**Task item**
Take the records below and set down exactly the lines from the one with "Whatever is drawn" to the one with "flat rail at", ends included; do not copy the pictures.

(Collected data entries)
[Start of section]
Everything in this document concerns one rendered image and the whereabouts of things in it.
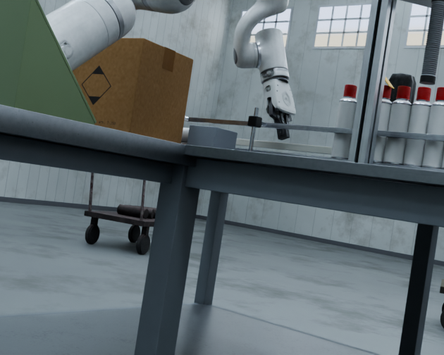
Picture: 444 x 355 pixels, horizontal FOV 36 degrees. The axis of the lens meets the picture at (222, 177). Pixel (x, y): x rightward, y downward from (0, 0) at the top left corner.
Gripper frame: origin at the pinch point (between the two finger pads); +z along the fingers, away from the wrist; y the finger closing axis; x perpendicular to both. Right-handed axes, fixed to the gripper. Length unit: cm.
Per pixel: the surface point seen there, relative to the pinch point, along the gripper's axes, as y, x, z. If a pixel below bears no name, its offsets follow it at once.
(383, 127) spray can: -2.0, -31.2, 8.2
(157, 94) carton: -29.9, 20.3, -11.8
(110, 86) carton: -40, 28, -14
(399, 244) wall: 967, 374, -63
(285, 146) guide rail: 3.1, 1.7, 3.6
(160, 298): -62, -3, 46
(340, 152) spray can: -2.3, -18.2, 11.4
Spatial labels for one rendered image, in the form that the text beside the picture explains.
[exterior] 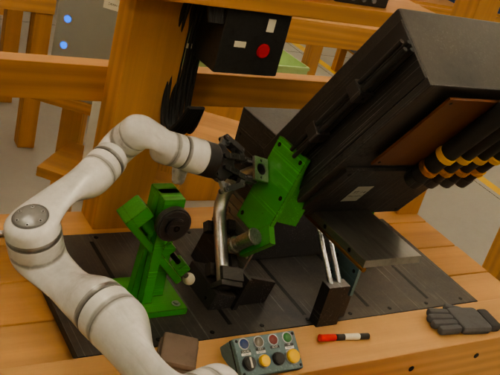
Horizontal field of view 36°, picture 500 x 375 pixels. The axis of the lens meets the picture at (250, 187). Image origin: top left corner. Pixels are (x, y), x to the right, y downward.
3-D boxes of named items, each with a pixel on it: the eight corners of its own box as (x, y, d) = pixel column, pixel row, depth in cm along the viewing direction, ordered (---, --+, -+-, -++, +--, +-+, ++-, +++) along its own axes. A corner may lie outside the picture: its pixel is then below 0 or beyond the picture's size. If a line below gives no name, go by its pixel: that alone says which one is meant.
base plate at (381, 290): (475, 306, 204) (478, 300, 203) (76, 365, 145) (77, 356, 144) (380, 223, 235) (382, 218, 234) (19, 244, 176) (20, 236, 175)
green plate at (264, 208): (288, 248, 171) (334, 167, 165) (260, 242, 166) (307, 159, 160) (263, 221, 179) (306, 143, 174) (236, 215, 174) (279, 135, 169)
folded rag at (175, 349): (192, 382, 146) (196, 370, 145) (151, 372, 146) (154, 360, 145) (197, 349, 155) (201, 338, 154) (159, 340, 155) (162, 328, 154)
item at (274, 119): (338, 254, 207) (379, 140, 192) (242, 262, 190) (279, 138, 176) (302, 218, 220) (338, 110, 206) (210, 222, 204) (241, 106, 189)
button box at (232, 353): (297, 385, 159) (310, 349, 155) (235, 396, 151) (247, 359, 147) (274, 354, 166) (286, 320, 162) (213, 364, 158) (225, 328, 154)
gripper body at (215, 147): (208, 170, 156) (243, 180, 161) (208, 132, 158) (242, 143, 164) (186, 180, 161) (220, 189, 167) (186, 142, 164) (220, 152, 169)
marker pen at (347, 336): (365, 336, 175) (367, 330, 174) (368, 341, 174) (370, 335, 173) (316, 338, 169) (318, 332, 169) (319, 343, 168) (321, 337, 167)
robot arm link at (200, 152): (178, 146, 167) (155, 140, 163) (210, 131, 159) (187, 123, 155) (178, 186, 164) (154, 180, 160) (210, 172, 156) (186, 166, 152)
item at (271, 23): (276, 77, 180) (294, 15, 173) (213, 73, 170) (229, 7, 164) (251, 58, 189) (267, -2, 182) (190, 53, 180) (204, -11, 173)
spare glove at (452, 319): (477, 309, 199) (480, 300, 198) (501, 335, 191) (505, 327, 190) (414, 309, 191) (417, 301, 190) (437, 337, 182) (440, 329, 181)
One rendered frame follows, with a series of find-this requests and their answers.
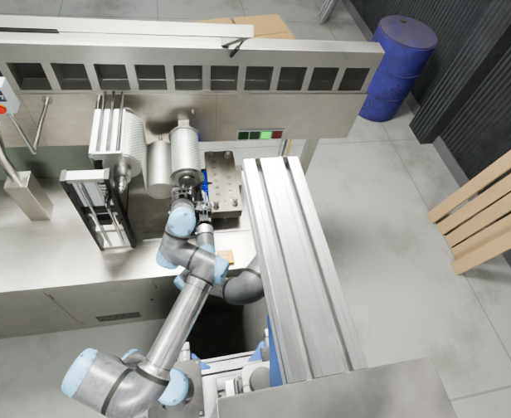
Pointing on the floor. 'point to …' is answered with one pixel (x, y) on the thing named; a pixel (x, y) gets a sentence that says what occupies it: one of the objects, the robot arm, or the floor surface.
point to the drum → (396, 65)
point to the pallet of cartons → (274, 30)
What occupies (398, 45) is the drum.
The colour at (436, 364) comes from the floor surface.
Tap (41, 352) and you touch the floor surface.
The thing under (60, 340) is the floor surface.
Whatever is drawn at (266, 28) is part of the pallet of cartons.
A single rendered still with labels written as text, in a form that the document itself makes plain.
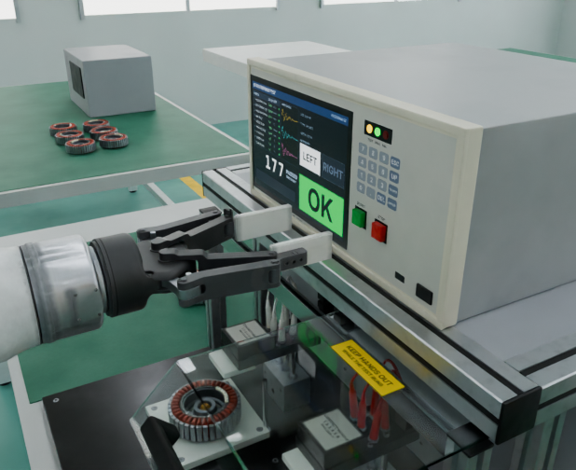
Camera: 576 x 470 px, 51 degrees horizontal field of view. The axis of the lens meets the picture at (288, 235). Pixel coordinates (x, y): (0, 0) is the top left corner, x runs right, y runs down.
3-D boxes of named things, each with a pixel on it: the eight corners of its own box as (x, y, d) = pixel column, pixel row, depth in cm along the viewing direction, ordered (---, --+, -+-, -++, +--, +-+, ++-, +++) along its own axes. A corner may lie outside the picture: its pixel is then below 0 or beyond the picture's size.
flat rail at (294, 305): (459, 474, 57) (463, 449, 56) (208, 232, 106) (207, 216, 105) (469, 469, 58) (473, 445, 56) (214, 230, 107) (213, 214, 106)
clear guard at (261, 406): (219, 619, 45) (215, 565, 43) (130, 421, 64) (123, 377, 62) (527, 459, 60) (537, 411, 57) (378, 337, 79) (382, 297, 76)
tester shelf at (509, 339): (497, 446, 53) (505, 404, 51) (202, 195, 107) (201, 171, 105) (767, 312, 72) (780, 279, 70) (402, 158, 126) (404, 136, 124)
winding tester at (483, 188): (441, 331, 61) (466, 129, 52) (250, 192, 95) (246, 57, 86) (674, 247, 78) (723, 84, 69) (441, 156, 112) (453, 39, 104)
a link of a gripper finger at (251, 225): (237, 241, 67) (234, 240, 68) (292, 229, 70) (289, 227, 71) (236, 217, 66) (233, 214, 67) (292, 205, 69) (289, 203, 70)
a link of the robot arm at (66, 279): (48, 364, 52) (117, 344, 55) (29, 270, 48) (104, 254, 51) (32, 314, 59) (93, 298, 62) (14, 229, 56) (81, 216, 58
[End of section]
**Answer to this task**
Whatever is drawn at (266, 28) is part of the pallet of cartons.
A single rendered still with labels written as text, in a form that the document itself makes plain.
Camera: 576 x 470 px, 51 degrees horizontal field of view. The axis of the lens meets the picture at (288, 235). Pixel coordinates (x, y): (0, 0) is the top left corner, x runs right, y runs down.
3-D boxes of named things, each with a pixel on it: the eight corners of its own box as (x, y, d) = pixel column, pixel row, depth in cm along the viewing direction, ordered (---, --+, -+-, -++, +--, +-+, ++-, +++) along its own axes. A corner may lie outside the picture: its pixel is then below 0 or beyond the picture's size.
flat rail at (294, 305): (459, 474, 57) (463, 449, 56) (208, 232, 106) (207, 216, 105) (469, 469, 58) (473, 445, 56) (214, 230, 107) (213, 214, 106)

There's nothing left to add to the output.